Platelet mediated TRAIL delivery for efficiently targeting circulating tumor cells

Nerymar Ortiz-Otero,a   Jocelyn R. Marshall,a   Bradley W. Lashb  and  Michael R. King ORCID logo *c  

* Corresponding authors

a Meinig School of Biomedical Engineering, Cornell University, Ithaca, NY 14850, USA
E-mail: mike.king@vanderbilt.edu

b Lehigh Valley Health Network, Allentown, PA 18103, USA

c Department of Biomedical Engineering, Vanderbilt University, Nashville, TN 37202, USA

Abstract

Several studies have demonstrated the role of platelets in promoting cancer metastasis.
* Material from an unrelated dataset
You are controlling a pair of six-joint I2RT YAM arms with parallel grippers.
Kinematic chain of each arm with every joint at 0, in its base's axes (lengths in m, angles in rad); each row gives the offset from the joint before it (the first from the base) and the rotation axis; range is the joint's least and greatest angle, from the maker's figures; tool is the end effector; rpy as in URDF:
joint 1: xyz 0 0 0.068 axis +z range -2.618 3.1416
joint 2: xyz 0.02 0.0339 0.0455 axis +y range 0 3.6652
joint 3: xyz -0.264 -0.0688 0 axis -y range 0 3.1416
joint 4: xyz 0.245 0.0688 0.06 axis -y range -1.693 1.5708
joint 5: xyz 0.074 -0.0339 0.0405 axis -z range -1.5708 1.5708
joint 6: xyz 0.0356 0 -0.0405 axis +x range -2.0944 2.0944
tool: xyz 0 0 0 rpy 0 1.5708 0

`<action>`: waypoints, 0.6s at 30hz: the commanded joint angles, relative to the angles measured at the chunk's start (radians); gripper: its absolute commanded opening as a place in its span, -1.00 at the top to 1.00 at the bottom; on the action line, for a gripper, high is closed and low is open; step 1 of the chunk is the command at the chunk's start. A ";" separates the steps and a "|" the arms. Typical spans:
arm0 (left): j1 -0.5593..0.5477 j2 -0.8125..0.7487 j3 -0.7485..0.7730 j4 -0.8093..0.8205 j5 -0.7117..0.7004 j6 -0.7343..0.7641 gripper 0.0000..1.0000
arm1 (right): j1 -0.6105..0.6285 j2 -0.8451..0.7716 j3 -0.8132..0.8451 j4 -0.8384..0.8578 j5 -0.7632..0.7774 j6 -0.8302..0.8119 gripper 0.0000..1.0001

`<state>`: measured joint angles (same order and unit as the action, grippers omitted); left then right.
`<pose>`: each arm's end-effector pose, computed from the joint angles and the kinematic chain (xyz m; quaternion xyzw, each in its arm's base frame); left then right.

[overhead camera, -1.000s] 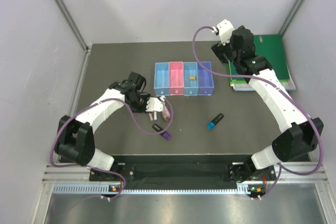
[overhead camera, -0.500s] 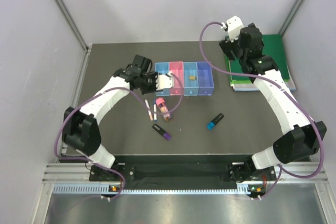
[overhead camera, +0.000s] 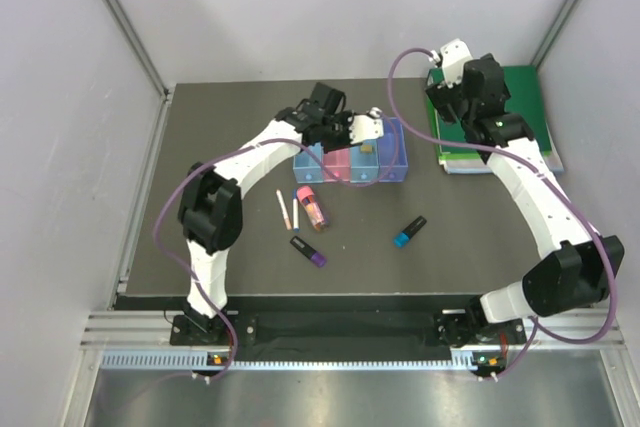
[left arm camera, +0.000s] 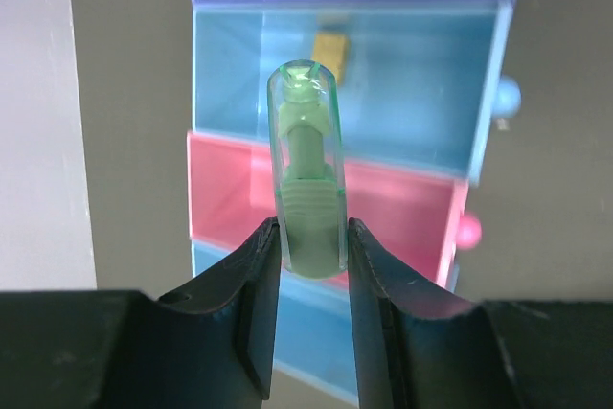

Platelets bind to and protect circulating tumor cells (CTCs) from hemodynamic forces and immune cells, and also promote tumor cell arrest in the vasculature and extravasation. Thus, platelets represent a promising vehicle to deliver anticancer therapeutic agents to CTCs. In this study, we developed a novel platelet-mediated TNF-related apoptosis inducing ligand (TRAIL) delivery system to target CTCs and hinder metastasis viain situ” platelet modification. This platelet-mediated TRAIL delivery significantly reduced the viability of colorectal and breast cancer cells circulating in flowing blood under physiological shear conditions. TRAIL-coated platelets significantly killed over 60% of CTCs in flowing blood from a variety of primary metastatic cancer samples. Platelets have been considered an important player in the regulation of metastasis due to their interaction with cancer cells in the circulation; the current study supports the idea of using platelet-based TRAIL delivery as a promising CTC-targeted cancer therapy.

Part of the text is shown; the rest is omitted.